## SUPPLIED ENTRIES
"""
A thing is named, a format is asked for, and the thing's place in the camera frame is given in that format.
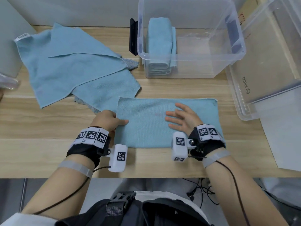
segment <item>wooden table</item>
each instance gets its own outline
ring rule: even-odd
[[[35,26],[38,32],[49,28]],[[82,29],[124,58],[140,60],[128,51],[129,28]],[[140,62],[132,74],[142,87],[138,98],[216,98],[228,150],[253,177],[301,177],[301,172],[277,168],[260,120],[239,119],[224,72],[213,79],[147,79]],[[85,105],[73,102],[73,97],[40,109],[25,67],[18,79],[19,89],[5,91],[0,103],[0,178],[47,178],[95,115]],[[108,158],[102,157],[100,164],[107,165]],[[130,148],[123,173],[98,172],[95,177],[206,176],[201,162],[174,162],[168,148]]]

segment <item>clear plastic bin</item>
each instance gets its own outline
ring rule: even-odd
[[[301,86],[300,16],[300,0],[268,0],[243,23],[247,53],[226,68],[240,119],[268,116],[301,98],[296,93],[290,100],[285,97]]]
[[[167,17],[176,28],[176,54],[149,54],[148,23]],[[138,54],[149,78],[213,78],[246,53],[237,11],[232,0],[140,0]],[[174,60],[170,74],[156,75],[150,60]]]

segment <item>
"""
## EXERCISE INSTRUCTIONS
For the records above, count the lines holding the word "item" and give only that number.

## RESPONSE BOX
3